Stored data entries
- - - -

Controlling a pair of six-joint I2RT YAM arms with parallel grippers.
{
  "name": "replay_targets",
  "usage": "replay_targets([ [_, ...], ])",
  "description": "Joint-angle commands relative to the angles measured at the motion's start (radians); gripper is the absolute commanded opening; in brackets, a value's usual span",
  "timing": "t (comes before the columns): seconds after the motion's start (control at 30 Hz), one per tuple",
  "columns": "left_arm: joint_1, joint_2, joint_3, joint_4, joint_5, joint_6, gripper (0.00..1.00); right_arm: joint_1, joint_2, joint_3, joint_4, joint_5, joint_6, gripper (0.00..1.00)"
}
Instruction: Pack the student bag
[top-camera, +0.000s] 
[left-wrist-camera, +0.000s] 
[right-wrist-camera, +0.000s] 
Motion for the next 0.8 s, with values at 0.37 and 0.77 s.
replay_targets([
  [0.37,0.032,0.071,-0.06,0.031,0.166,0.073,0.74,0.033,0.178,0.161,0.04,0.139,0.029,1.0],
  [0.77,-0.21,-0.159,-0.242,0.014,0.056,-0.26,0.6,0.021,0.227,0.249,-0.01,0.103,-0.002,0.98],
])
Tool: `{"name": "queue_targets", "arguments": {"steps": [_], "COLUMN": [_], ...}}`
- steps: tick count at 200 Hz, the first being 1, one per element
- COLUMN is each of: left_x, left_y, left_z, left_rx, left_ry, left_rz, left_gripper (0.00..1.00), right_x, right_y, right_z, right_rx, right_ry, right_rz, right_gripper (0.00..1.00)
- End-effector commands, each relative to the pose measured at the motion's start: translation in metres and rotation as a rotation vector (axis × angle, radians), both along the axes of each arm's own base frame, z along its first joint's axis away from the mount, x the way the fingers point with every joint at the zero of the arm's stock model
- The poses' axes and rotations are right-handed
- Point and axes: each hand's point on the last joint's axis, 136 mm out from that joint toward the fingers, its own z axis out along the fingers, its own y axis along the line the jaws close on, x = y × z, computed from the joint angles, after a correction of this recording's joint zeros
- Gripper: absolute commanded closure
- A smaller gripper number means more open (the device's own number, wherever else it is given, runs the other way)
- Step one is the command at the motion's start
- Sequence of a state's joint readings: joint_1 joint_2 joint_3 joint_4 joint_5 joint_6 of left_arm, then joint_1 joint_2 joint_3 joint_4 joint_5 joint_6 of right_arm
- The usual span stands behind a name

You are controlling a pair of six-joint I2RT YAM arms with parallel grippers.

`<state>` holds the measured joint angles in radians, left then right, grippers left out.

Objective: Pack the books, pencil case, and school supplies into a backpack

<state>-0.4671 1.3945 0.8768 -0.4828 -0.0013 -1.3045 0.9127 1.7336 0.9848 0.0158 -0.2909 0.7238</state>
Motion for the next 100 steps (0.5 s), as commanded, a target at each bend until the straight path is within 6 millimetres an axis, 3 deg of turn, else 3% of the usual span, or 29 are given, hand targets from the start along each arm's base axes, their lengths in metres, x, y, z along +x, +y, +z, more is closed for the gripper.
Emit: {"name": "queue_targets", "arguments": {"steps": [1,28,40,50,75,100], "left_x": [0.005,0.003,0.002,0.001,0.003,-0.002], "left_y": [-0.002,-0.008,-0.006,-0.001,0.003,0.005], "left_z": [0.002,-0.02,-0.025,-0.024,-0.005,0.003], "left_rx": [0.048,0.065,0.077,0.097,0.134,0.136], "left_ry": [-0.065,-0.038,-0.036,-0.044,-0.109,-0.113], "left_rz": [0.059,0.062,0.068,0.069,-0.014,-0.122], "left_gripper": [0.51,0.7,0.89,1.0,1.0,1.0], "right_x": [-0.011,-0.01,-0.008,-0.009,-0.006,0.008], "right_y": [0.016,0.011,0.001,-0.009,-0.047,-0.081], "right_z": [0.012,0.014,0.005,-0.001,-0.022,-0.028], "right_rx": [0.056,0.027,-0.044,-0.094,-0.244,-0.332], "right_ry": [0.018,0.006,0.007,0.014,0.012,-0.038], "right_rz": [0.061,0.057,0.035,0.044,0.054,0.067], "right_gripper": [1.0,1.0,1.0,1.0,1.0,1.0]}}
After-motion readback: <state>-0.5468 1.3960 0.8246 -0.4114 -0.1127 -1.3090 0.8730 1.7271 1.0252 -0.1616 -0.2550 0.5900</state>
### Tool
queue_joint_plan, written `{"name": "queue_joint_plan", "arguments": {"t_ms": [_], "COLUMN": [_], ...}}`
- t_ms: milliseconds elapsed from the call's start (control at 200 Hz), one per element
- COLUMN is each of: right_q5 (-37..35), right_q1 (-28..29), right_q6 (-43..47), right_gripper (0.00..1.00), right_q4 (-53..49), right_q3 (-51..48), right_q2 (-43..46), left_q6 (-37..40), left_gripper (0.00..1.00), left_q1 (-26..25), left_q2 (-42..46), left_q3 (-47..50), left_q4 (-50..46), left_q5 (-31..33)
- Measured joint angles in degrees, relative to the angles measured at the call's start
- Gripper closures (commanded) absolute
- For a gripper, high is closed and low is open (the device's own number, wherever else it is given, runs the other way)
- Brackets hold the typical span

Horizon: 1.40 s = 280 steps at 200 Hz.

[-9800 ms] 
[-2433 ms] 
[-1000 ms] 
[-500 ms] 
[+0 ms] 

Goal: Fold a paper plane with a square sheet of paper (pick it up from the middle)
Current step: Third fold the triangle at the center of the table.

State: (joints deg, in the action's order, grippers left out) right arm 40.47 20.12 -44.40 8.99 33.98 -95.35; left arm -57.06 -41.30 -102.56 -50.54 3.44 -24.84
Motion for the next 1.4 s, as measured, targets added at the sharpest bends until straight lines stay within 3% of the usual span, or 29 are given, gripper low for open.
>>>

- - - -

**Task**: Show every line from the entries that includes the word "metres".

**Finished task**:
- End-effector commands, each relative to the pose measured at the motion's start: translation in metres and rotation as a rotation vector (axis × angle, radians), both along the axes of each arm's own base frame, z along its first joint's axis away from the mount, x the way the fingers point with every joint at the zero of the arm's stock model
Motion for the next 100 steps (0.5 s), as commanded, a target at each bend until the straight path is within 6 millimetres an axis, 3 deg of turn, else 3% of the usual span, or 29 are given, hand targets from the start along each arm's base axes, their lengths in metres, x, y, z along +x, +y, +z, more is closed for the gripper.

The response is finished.